Deux mois après le lancement supposé de la saison, la structure qui emploie une centaine de salariés à l'année, le triple au plus fort de la saison, reste désespérement vide.
L'annonce, faite ce week-end par le gouvernement français d'instaurer une "quatorzaine volontaire" aux voyageurs en provenance du Royaume-Uni hypothèque un peu plus la saison 2020 de cette entreprise familiale qui s'étend tout de même sur 200 hectares.
"Les tour-opérateurs britanniques, avec lesquels nous travaillons, nous ont déjà annoncé qu'ils renonçaient à vendre des séjours en France." Trop compliqué et incertain pour cet été alors que tout le monde ignore de quoi les prochains mois seront faits.
10 millions investis dans un dôme aquatique
Un coup du sort qui tombe bien mal alors que le Domaine des Ormes vient de réaliser un gros investissement d'environ 10 millions d'euros pour se doter d'un dôme aquatique. Le nouvel équipement devait être inauguré mi-mai. Tout a été annulé.
"En attendant, nous sommes supposés rembourser 3 000 euros d'emprunt quotidiennement. Et même si les banques acceptent un report, nos charges fixes (entretien, matériel, assurances, énergies et salaires) demeurent" soit au bas mot 10 000 euros chaque jour. "Or nous n'avons quasiment aucune rentrée depuis novembre. La trésorerie fond à vue d'oeil." Le golf et le centre équestre, dépendants du site, ont toutefois pu rouvrir début mai.

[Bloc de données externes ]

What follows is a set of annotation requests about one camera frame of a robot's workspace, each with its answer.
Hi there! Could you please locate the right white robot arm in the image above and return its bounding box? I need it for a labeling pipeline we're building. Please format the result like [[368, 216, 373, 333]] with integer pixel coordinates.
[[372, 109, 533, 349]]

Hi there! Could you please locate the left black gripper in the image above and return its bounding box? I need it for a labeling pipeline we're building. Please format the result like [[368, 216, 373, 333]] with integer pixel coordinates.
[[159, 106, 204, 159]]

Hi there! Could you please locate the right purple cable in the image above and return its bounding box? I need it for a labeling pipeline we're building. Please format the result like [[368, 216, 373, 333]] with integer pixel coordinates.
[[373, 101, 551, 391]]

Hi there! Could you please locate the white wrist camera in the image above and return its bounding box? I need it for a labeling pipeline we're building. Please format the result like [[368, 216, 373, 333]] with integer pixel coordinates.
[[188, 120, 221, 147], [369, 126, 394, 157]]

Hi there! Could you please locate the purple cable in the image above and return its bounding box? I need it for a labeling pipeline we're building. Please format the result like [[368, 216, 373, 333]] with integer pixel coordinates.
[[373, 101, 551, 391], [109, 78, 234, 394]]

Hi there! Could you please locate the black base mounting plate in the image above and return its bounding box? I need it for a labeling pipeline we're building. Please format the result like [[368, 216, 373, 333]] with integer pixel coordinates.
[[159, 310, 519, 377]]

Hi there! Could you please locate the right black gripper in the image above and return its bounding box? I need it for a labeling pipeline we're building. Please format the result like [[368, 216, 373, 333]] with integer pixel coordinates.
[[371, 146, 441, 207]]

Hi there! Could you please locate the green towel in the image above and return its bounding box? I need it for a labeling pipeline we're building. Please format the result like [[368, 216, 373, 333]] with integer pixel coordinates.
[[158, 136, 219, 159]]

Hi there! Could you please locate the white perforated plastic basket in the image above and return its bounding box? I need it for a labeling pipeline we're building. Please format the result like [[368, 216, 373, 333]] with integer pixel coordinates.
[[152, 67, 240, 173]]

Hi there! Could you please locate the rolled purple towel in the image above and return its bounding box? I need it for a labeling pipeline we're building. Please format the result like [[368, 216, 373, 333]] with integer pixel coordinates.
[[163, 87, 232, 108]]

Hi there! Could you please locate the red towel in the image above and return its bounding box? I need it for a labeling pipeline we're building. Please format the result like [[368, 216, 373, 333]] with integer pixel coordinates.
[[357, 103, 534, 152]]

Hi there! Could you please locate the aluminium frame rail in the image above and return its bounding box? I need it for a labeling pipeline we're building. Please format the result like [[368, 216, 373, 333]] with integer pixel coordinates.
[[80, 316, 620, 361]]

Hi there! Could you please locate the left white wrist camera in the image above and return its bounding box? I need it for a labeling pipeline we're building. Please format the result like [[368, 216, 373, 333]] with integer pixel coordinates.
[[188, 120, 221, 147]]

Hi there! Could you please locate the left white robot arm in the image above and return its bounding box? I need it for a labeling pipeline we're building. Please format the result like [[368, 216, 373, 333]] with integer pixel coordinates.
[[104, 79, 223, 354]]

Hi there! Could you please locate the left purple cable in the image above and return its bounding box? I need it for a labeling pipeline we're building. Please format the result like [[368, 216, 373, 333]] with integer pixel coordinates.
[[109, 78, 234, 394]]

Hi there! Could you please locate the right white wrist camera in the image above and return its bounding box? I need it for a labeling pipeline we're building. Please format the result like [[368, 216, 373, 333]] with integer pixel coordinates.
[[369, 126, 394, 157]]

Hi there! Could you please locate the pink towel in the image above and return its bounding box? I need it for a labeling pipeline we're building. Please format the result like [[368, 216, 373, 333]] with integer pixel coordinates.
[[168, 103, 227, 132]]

C'est comme si notre avion avait reçu l'ordre de retourner au hangar alors qu'il était sur la piste d'envol
Depuis mi-mars, une vingtaine de salariés continue d'oeuvrer à l'entretien courant, les autres sont au chômage partiel tandis que les saisonniers (près de 200) attendent de savoir s'ils pourront ou non travailler. "C'est un peu comme si notre avion était sur la piste d'envol, à la moitié de la piste on nous demande de faire demi-tour et de rentrer au hangar", se désole Arnaud de la Chesnais.
"Bon, je vous énumère toutes les déconvenues qui nous tombent dessus. Il n'empêche que je comprends les mesures de sécurité sanitaires qui sont prises", admet-il.
Ouverture espérée le 12 juin
L'équipe dirigeante a donc fait le pari de rouvrir le 12 juin, en espèrant qu'elle en aura l'autorisation. "Dans cette idée, nous avons demandé à l'ensemble des salariés permanents de revenir lundi 25 mai." Car les demandes de réservation sont bien là. "Les gens n'en peuvent plus d'être enfermés. Ils veulent de l'air. Les demandes concernent principalement le mois d'août; des Français mais aussi quelques étrangers et des Britanniques, qui nous ont contactés. Mais ça, c'était avant l'annonce de la quatorzaine."
Son espoir ? Que la limite des 100 km soit élargie pour permettre aux touristes français de venir. "Le dôme aquatique pourrait être un atout. Les touristes français sont partants pour passer des vacances à la campagne à condition qu'on leur propose des activités et des équipements."
Crainte d'un cluster
Une autre crainte pour le professionnel du tourisme, c'est la survenue d'un foyer épidémiologique sur son site. "Nous allons probablement rendre le port du masque obligatoire en intérieur. J'envisage également d'acheter des tests pour les proposer aux clients. Pour le reste, nous avons la chance de disposer de grands espaces permettant d'éloigner les emplacements les uns des autres sans difficulté."
Autant dire que la semaine qui arrive et peut-être l'annonce de la réouverture des campings, hôtels, tout comme la levée des 100 km sera déterminante.